### Exercise instructions
Within the entries that follow, report how many lines contain the word "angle", giving the number by itself.

### Available records
Start of Block
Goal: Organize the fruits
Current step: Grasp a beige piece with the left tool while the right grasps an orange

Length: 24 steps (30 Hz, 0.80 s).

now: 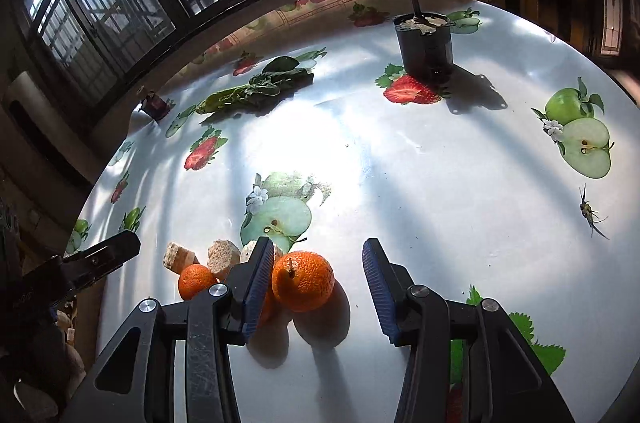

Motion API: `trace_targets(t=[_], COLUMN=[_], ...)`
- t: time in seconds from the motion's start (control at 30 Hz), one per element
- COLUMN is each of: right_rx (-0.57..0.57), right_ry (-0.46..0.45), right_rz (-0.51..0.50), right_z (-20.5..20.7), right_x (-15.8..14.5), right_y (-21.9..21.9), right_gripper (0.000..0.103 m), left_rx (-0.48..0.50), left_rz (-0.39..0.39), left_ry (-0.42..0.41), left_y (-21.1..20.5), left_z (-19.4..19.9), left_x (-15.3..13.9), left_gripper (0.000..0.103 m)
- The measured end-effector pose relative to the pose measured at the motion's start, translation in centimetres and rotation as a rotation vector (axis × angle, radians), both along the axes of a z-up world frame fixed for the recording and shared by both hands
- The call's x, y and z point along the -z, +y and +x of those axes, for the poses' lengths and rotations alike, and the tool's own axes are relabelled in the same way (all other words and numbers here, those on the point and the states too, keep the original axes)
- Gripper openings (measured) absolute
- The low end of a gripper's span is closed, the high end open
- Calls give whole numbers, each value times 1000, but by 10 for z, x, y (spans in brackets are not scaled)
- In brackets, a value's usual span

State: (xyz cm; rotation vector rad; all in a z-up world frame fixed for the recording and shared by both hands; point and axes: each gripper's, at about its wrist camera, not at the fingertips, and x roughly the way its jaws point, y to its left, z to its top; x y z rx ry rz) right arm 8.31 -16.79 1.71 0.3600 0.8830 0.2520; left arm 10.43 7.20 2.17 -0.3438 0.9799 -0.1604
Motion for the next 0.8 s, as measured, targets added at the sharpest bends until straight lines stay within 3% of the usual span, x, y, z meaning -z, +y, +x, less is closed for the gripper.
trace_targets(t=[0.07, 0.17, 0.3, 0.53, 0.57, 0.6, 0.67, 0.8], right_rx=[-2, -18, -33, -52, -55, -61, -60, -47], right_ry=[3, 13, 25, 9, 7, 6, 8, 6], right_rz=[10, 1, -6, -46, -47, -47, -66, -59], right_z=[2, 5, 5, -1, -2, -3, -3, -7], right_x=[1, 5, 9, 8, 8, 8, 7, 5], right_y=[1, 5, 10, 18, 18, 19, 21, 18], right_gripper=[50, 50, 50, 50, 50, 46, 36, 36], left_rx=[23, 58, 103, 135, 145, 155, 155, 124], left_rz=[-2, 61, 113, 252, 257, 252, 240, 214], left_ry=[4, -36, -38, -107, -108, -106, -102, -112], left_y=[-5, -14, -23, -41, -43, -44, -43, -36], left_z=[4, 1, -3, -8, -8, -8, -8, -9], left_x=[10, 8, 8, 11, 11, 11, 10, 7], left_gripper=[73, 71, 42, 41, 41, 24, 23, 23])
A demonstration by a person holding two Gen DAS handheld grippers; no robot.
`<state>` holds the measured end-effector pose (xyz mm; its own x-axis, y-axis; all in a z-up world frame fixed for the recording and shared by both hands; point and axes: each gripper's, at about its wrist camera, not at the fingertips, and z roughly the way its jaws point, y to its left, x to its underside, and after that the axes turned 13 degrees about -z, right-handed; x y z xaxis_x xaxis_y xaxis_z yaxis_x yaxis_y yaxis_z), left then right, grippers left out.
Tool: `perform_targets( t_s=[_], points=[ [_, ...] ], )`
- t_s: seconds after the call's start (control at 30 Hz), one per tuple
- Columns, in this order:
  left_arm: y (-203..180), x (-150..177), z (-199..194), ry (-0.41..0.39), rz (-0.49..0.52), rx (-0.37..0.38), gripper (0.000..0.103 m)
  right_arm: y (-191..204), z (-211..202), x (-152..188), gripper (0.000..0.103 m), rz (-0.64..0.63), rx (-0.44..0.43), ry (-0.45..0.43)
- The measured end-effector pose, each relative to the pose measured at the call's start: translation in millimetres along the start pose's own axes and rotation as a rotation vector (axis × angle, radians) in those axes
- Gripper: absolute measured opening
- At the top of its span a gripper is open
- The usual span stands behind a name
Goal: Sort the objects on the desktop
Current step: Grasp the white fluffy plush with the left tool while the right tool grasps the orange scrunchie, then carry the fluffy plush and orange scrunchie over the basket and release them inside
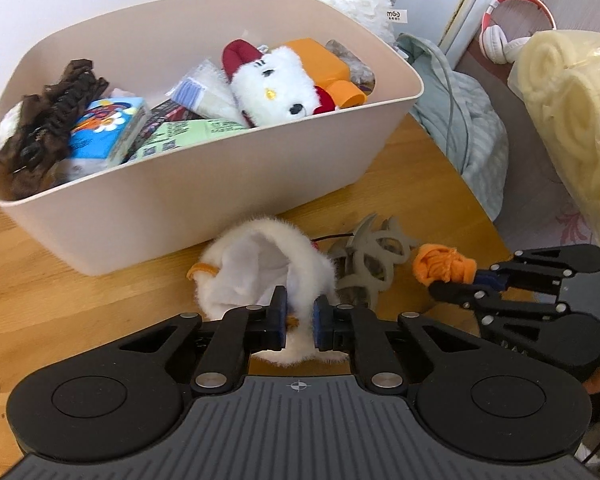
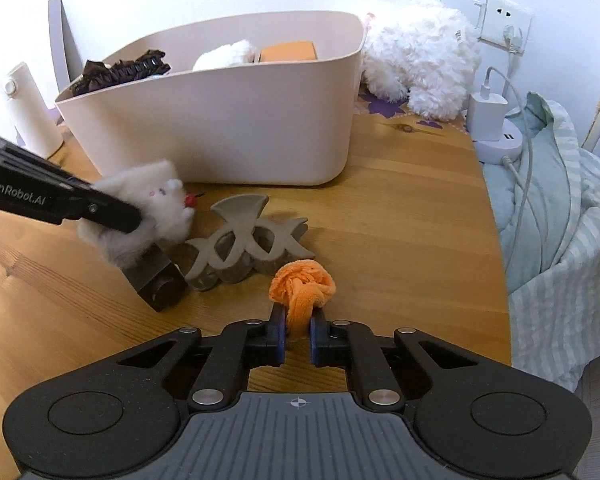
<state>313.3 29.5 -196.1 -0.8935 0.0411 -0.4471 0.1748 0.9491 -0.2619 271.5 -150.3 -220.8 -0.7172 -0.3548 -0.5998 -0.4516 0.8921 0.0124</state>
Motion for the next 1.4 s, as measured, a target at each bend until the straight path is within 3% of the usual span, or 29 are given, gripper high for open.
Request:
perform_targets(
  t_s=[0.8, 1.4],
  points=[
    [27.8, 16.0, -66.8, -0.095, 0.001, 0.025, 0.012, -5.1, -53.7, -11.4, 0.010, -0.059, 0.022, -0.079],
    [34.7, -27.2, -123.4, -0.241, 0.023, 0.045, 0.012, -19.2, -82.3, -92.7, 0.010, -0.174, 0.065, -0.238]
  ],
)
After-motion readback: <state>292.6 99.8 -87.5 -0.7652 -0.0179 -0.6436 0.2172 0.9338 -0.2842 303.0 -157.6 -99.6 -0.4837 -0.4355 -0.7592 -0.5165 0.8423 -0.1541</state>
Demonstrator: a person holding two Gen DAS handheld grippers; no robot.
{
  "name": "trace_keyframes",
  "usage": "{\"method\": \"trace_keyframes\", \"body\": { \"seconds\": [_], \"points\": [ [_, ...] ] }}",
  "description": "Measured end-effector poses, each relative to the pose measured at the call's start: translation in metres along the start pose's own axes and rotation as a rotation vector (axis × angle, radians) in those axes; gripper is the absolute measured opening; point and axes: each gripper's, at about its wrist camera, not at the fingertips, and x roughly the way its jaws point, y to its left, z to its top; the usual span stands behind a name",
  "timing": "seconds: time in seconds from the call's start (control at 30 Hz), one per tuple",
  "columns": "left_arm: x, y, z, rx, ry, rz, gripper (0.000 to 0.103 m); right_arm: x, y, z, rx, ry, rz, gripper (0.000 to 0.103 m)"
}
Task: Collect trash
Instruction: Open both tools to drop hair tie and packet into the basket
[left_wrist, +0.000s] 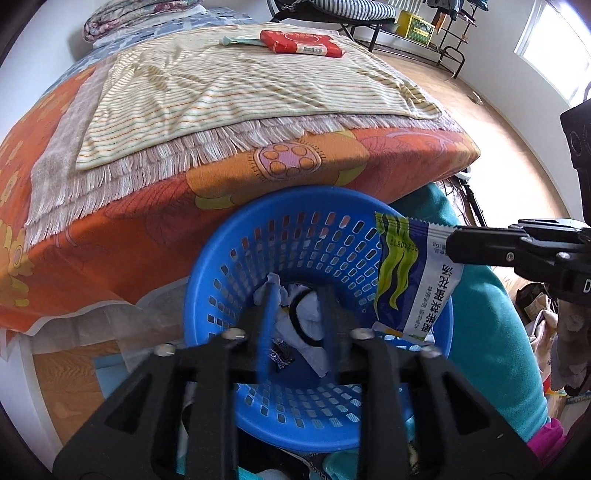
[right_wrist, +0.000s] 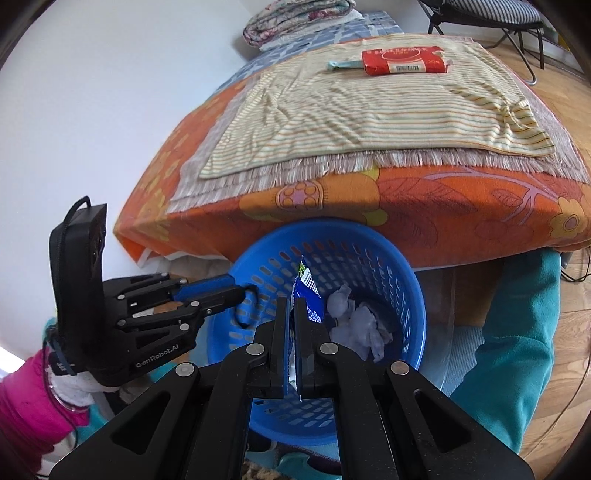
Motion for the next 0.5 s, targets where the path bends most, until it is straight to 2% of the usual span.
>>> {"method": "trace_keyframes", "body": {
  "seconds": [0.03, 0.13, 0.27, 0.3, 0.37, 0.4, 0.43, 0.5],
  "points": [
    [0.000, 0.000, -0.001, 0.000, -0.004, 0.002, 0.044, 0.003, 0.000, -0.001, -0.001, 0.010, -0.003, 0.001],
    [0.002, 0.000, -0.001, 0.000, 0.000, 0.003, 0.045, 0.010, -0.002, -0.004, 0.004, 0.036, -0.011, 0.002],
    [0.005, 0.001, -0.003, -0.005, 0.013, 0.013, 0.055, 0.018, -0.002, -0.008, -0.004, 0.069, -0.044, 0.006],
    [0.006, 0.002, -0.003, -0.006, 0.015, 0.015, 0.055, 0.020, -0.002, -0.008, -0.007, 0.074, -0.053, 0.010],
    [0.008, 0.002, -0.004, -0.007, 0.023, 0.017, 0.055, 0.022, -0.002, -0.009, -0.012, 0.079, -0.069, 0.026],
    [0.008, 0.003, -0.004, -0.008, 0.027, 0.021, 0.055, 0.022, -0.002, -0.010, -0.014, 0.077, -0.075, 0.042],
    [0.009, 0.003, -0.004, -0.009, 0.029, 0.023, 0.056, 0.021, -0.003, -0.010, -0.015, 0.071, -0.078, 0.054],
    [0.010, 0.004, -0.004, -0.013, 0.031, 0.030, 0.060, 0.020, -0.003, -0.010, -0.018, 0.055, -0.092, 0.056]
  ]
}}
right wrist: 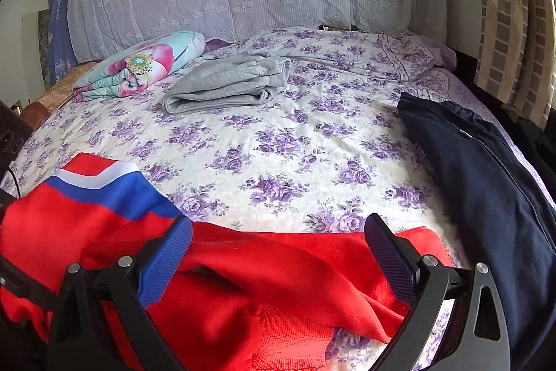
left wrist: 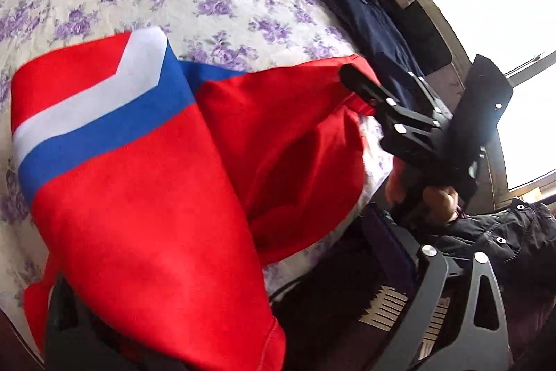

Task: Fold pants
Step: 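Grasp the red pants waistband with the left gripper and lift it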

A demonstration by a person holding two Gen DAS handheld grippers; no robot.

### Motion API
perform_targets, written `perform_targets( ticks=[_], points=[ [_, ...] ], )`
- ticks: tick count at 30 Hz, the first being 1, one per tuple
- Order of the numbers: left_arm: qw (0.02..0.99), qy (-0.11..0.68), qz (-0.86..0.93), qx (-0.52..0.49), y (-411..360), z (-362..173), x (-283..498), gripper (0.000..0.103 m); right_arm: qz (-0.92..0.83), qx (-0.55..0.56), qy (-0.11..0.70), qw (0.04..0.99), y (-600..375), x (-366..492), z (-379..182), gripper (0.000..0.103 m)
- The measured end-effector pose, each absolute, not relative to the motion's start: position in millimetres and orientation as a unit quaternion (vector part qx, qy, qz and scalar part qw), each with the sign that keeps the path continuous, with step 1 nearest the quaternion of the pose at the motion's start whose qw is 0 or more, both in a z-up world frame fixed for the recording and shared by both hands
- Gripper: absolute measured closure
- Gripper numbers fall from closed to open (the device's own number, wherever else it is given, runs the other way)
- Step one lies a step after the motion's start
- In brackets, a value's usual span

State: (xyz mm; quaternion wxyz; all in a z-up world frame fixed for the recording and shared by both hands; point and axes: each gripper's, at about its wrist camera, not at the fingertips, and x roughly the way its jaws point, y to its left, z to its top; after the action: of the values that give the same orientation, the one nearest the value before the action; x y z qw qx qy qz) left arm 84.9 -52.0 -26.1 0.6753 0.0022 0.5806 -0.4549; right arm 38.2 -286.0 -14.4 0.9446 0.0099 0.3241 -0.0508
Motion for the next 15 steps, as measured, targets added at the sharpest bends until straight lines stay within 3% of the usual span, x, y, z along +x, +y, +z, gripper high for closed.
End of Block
### Output
3